1. Field lines must begin on positive charges and terminate on negative charges, or at infinity in the hypothetical case of isolated charges.
2. The number of field lines leaving a positive charge or entering a negative charge is proportional to the magnitude of the charge.
3. The strength of the field is proportional to the closeness of the field lines—more precisely, it is proportional to the number of lines per unit area perpendicular to the lines.
4. The direction of the electric field is tangent to the field line at any point in space.
5. Field lines can never cross.

The last property means that the field is unique at any point. The field line represents the direction of the field; so if they crossed, the field would have two directions at that location (an impossibility if the field is unique).

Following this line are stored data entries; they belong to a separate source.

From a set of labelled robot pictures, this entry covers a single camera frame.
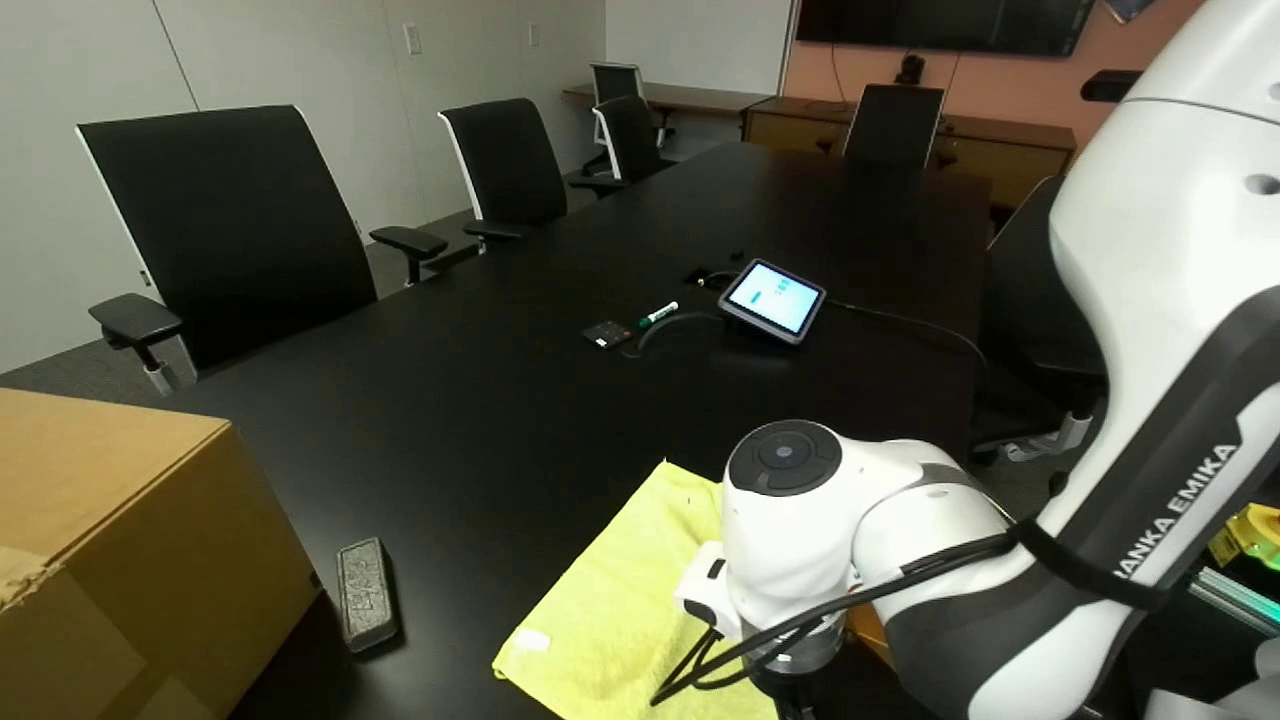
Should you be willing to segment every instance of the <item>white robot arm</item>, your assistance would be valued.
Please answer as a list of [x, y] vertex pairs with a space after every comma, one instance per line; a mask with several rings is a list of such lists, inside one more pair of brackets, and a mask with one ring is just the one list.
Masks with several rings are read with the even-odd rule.
[[[876, 601], [899, 685], [938, 717], [1080, 710], [1141, 595], [1173, 590], [1280, 459], [1277, 31], [1277, 0], [1207, 0], [1055, 197], [1052, 255], [1101, 339], [1109, 409], [1035, 516], [1042, 545]], [[684, 595], [751, 637], [1000, 529], [930, 442], [770, 423], [729, 459], [726, 551]], [[770, 668], [820, 668], [836, 625]]]

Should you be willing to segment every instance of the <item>smartphone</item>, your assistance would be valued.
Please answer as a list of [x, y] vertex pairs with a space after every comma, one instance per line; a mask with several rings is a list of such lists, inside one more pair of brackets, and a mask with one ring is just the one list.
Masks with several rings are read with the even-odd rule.
[[721, 306], [785, 342], [806, 342], [818, 313], [826, 306], [829, 287], [751, 258], [726, 293], [721, 293]]

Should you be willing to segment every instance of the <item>wall-mounted monitor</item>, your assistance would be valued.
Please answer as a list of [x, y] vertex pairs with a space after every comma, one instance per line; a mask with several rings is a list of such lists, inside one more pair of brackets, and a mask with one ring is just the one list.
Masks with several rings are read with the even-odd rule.
[[1074, 57], [1094, 0], [806, 0], [796, 38]]

## Phet explorations: charges and fields

Move point charges around on the playing field and then view the electric field, voltages, equipotential lines, and more. It's colorful, it's dynamic, it's free.

## Section summary

• Drawings of electric field lines are useful visual tools. The properties of electric field lines for any charge distribution are that:
• Field lines must begin on positive charges and terminate on negative charges, or at infinity in the hypothetical case of isolated charges.
• The number of field lines leaving a positive charge or entering a negative charge is proportional to the magnitude of the charge.
• The strength of the field is proportional to the closeness of the field lines—more precisely, it is proportional to the number of lines per unit area perpendicular to the lines.
• The direction of the electric field is tangent to the field line at any point in space.
• Field lines can never cross.

## Conceptual questions

Compare and contrast the Coulomb force field and the electric field. To do this, make a list of five properties for the Coulomb force field analogous to the five properties listed for electric field lines. Compare each item in your list of Coulomb force field properties with those of the electric field—are they the same or different? (For example, electric field lines cannot cross. Is the same true for Coulomb field lines?)

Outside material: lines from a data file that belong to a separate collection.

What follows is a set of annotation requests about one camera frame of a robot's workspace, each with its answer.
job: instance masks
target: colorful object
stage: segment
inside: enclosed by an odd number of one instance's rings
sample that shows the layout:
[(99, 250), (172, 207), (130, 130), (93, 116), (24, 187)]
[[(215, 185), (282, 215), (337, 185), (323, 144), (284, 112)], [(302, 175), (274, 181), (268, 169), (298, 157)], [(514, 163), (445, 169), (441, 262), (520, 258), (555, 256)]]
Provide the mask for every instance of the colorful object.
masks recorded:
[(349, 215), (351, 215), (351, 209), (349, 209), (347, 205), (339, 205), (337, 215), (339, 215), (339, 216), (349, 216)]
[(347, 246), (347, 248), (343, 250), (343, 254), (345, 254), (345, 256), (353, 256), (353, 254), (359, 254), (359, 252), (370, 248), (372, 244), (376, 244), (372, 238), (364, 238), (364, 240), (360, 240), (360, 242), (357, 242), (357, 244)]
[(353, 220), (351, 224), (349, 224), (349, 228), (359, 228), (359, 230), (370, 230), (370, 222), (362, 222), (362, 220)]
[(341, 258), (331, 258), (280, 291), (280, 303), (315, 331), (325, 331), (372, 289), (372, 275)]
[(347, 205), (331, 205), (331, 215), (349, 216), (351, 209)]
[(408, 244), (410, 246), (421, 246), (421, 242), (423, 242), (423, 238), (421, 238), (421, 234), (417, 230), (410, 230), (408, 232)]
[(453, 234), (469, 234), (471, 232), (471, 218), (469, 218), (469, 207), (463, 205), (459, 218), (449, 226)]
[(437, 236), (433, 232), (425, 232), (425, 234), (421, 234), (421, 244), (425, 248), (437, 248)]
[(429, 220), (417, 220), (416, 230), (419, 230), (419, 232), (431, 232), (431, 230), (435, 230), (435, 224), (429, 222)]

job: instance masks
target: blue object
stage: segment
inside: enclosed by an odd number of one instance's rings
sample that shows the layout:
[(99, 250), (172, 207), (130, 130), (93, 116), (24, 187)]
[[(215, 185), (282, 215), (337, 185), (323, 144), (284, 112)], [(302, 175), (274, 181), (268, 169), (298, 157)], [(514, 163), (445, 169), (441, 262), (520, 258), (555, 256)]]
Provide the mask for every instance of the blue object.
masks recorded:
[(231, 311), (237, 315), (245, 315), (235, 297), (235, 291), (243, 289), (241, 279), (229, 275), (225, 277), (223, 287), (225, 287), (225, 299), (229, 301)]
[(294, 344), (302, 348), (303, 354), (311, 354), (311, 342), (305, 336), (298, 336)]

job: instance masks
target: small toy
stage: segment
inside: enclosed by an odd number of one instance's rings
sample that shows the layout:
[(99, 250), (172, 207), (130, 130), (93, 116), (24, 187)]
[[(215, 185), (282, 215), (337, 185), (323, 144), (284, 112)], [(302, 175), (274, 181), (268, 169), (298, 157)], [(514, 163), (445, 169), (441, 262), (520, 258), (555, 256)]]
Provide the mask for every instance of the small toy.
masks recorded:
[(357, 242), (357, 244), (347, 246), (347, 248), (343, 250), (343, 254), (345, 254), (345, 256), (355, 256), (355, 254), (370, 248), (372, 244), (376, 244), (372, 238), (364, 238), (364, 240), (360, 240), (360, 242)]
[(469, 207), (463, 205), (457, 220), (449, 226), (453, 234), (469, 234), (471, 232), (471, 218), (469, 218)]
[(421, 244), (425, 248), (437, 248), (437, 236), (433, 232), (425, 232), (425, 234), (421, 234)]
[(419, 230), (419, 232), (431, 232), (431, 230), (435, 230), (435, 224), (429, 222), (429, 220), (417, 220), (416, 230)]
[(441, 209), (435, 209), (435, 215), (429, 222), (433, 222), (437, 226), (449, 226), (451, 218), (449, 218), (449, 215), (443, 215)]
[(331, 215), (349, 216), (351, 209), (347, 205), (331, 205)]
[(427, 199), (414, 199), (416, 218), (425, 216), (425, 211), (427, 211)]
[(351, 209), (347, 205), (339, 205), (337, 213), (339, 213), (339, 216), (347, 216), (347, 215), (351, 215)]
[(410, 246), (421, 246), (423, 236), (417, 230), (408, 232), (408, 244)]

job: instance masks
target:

[link] shows an electric field extending over three regions, labeled I, II, and III. Answer the following questions. (a) Are there any isolated charges? If so, in what region and what are their signs? (b) Where is the field strongest? (c) Where is it weakest? (d) Where is the field the most uniform?

## Problem exercises

(a) Sketch the electric field lines near a point charge $+q$ . (b) Do the same for a point charge $–3.00q$ .

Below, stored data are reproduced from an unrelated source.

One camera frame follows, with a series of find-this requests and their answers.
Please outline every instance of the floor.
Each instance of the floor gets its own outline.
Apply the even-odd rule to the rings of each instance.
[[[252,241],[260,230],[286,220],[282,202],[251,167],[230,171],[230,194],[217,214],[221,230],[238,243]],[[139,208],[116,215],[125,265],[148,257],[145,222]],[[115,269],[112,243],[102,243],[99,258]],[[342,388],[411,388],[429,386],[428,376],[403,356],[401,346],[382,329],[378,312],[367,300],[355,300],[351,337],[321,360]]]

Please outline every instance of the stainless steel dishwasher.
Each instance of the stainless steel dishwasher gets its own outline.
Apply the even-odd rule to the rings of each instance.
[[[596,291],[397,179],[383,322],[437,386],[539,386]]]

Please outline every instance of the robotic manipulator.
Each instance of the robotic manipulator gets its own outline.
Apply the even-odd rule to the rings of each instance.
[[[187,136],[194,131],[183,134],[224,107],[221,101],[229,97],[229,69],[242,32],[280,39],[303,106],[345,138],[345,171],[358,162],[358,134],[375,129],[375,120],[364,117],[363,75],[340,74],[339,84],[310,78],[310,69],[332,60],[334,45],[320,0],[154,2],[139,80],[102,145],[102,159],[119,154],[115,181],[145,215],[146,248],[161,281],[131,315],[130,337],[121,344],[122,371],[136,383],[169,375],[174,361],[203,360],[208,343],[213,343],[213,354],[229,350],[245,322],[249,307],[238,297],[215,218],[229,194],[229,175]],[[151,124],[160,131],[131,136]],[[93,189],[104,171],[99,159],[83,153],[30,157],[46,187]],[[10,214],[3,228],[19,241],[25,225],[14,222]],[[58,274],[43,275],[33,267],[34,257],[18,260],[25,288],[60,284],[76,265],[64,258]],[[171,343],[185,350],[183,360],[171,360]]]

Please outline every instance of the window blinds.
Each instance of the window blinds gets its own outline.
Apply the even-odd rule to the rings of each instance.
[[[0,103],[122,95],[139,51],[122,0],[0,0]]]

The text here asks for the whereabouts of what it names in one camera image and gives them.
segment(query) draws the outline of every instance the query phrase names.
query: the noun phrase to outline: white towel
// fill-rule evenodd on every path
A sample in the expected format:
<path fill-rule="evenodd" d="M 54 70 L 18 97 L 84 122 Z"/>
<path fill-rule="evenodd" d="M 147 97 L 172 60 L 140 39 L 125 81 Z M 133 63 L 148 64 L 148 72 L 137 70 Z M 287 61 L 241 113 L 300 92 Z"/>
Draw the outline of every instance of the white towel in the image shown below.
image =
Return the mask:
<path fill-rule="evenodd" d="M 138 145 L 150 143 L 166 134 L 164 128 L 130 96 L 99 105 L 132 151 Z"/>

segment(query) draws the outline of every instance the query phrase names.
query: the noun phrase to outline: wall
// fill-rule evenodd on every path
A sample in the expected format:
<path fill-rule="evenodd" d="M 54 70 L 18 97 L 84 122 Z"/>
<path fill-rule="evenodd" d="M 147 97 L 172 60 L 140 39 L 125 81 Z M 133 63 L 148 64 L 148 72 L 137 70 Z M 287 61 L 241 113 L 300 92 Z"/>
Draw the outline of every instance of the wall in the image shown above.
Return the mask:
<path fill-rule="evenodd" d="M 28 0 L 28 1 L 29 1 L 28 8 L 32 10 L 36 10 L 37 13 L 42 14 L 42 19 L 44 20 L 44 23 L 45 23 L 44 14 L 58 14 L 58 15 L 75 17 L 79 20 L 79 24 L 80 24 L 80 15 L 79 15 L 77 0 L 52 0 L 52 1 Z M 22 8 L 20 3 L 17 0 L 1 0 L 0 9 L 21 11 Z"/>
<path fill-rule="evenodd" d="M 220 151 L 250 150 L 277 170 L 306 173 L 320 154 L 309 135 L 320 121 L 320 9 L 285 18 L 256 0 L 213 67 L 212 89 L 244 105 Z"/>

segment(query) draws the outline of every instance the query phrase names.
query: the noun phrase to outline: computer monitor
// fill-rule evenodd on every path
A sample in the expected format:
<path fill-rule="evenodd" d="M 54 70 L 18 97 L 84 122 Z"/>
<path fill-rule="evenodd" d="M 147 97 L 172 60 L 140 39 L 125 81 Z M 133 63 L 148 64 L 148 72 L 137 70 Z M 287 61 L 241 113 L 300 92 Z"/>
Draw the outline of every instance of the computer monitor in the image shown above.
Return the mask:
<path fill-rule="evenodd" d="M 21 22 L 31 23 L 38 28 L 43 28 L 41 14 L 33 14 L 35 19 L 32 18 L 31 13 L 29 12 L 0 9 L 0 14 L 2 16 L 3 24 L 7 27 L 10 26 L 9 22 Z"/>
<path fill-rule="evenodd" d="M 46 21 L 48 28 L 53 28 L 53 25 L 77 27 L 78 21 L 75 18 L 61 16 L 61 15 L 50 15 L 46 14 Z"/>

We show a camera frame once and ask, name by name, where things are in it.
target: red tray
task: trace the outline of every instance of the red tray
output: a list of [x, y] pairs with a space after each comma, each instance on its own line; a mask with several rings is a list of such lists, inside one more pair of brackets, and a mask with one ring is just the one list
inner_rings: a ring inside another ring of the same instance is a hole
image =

Sketch the electric field lines a long distance from the charge distributions shown in [link] (a) and (b)

[link] shows the electric field lines near two charges ${q}_{1}$ and ${q}_{2}$ . What is the ratio of their magnitudes? (b) Sketch the electric field lines a long distance from the charges shown in the figure.

Sketch the electric field lines in the vicinity of two opposite charges, where the negative charge is three times greater in magnitude than the positive. (See [link] for a similar situation).